* THE RECORDS:
::::::::::
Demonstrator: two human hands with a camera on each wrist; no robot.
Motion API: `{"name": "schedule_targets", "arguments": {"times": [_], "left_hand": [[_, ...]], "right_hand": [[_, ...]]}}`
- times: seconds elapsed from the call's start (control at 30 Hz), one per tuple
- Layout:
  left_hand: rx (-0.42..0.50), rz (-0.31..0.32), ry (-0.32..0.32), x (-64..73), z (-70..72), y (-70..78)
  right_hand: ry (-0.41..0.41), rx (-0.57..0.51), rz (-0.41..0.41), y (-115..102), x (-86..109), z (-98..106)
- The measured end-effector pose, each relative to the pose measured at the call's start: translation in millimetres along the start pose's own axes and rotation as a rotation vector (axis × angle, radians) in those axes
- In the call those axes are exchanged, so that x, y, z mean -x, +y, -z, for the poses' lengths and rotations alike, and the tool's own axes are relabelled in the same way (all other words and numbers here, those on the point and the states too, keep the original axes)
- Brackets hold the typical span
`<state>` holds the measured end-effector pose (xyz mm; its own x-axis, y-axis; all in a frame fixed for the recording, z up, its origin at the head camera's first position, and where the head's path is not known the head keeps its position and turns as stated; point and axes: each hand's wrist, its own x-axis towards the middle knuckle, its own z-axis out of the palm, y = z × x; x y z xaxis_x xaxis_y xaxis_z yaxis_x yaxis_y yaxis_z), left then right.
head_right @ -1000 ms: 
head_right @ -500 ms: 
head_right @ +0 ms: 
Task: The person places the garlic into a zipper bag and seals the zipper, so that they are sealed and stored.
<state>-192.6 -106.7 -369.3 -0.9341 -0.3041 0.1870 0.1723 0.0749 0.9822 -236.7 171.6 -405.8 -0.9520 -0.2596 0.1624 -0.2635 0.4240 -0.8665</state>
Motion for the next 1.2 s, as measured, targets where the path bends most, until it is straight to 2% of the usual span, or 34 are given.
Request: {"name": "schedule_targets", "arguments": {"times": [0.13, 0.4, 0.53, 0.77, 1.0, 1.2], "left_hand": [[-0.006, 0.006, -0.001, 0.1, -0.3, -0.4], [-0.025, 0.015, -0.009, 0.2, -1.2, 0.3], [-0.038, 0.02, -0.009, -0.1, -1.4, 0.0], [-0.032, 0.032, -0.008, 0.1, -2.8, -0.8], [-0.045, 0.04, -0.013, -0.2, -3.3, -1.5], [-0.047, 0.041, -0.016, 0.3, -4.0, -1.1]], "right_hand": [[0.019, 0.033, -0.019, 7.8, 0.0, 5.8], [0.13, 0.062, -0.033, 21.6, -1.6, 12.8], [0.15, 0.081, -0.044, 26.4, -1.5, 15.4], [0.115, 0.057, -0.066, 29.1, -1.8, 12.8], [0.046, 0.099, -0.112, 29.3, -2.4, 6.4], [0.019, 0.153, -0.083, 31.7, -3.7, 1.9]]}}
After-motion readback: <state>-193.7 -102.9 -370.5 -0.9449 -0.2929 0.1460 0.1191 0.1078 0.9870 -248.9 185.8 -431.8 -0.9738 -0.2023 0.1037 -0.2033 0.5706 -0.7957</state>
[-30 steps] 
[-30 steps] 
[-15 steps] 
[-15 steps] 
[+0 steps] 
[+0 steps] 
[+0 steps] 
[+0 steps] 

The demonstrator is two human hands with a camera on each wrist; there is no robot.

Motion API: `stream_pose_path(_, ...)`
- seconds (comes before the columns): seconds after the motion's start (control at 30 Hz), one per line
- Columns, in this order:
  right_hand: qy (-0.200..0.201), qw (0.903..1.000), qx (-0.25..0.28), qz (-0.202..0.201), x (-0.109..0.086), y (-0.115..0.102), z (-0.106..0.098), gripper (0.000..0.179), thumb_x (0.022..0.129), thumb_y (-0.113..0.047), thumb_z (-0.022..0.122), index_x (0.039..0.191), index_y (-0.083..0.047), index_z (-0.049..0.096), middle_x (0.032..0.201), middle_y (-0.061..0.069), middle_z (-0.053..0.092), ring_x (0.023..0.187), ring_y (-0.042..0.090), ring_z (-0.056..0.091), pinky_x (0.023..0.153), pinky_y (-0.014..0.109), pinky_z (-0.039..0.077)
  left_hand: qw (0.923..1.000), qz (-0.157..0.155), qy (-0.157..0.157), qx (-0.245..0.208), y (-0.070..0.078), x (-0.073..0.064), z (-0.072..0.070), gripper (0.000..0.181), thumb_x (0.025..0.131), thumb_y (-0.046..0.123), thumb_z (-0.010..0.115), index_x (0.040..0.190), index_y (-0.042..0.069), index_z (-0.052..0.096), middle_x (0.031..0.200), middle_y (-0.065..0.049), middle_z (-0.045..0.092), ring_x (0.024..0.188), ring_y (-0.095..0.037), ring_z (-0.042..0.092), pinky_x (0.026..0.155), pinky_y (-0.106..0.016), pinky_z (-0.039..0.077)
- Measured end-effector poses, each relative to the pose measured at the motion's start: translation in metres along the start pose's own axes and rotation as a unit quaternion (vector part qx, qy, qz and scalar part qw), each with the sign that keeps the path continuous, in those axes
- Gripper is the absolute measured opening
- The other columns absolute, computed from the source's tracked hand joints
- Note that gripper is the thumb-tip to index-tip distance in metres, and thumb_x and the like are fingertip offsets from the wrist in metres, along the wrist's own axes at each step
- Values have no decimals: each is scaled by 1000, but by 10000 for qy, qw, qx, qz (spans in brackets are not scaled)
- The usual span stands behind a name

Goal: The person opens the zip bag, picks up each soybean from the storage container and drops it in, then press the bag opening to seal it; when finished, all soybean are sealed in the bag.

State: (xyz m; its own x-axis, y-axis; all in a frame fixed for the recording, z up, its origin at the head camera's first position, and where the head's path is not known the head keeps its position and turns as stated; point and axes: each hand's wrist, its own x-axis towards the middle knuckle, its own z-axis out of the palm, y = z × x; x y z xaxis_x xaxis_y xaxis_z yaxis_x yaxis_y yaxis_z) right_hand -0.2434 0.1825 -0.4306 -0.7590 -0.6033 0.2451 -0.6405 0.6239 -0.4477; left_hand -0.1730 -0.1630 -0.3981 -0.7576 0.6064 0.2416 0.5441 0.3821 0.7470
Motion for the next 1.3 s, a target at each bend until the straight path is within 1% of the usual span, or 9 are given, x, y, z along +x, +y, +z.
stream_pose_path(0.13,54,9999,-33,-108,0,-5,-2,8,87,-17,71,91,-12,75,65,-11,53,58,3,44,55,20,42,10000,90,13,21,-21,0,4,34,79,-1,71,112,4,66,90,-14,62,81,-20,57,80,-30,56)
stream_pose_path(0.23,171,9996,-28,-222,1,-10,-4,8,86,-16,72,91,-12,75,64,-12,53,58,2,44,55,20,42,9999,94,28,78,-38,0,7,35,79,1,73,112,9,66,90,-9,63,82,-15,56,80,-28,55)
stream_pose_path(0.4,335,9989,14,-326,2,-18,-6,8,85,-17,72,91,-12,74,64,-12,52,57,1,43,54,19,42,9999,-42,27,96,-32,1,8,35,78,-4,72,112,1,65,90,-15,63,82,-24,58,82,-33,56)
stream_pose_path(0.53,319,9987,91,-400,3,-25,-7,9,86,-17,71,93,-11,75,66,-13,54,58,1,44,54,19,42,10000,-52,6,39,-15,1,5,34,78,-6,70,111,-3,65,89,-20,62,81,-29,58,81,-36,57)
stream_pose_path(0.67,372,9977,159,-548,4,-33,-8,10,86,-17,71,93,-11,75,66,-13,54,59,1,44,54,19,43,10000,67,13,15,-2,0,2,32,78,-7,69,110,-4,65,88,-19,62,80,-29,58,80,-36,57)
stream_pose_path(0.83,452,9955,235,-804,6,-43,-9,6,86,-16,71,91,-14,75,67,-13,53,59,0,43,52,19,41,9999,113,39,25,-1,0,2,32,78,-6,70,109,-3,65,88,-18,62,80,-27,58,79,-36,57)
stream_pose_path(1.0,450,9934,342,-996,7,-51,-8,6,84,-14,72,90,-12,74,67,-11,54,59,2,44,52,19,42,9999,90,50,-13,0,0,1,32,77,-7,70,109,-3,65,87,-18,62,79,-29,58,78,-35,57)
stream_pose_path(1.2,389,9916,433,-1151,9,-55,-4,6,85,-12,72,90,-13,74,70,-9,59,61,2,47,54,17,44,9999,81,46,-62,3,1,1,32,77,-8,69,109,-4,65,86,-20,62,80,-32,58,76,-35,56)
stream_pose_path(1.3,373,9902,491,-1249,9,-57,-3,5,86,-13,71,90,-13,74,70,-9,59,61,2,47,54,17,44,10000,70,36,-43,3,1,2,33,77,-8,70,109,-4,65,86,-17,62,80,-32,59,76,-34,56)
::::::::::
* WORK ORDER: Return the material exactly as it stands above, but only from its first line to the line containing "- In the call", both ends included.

* TASK RESPONSE:
Demonstrator: two human hands with a camera on each wrist; no robot.
Motion API: `{"name": "schedule_targets", "arguments": {"times": [_], "left_hand": [[_, ...]], "right_hand": [[_, ...]]}}`
- times: seconds elapsed from the call's start (control at 30 Hz), one per tuple
- Layout:
  left_hand: rx (-0.42..0.50), rz (-0.31..0.32), ry (-0.32..0.32), x (-64..73), z (-70..72), y (-70..78)
  right_hand: ry (-0.41..0.41), rx (-0.57..0.51), rz (-0.41..0.41), y (-115..102), x (-86..109), z (-98..106)
- The measured end-effector pose, each relative to the pose measured at the call's start: translation in millimetres along the start pose's own axes and rotation as a rotation vector (axis × angle, radians) in those axes
- In the call those axes are exchanged, so that x, y, z mean -x, +y, -z, for the poses' lengths and rotations alike, and the tool's own axes are relabelled in the same way (all other words and numbers here, those on the point and the states too, keep the original axes)

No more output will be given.